> Data supplied:

>>>>

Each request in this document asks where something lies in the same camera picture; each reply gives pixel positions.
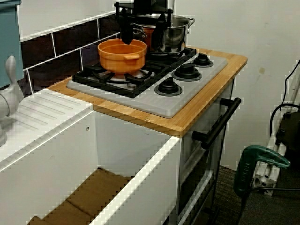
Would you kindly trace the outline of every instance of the white wall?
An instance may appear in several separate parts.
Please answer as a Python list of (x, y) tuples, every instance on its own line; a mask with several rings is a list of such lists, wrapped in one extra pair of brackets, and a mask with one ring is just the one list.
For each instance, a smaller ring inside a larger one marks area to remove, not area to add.
[(188, 45), (248, 57), (233, 91), (243, 103), (229, 123), (221, 161), (236, 170), (245, 147), (266, 146), (270, 114), (300, 58), (299, 1), (177, 0), (176, 13), (196, 19)]
[(18, 7), (21, 39), (113, 11), (113, 0), (23, 0)]

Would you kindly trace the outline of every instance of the oven handle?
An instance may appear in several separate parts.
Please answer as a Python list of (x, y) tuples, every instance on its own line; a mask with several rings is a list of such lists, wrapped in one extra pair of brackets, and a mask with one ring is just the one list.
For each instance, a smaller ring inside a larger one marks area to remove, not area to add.
[(216, 121), (216, 123), (212, 126), (211, 130), (207, 133), (201, 133), (198, 131), (193, 131), (192, 133), (192, 139), (196, 141), (202, 142), (201, 147), (204, 150), (207, 150), (210, 148), (210, 146), (215, 141), (216, 137), (220, 134), (220, 132), (223, 130), (235, 110), (239, 107), (242, 100), (240, 98), (235, 98), (234, 100), (222, 98), (220, 100), (220, 105), (227, 106), (227, 111), (224, 115), (221, 115), (219, 119)]

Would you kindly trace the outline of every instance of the green power tool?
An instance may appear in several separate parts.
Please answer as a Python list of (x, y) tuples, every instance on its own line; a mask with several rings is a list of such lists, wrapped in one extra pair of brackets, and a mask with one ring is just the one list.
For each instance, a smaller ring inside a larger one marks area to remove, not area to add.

<<<<

> Exercise:
Your job is to copy out every line from the records above that has the word "kindly".

> Solved problem:
Would you kindly trace the outline of every instance of the white wall?
Would you kindly trace the outline of every instance of the oven handle?
Would you kindly trace the outline of every instance of the green power tool?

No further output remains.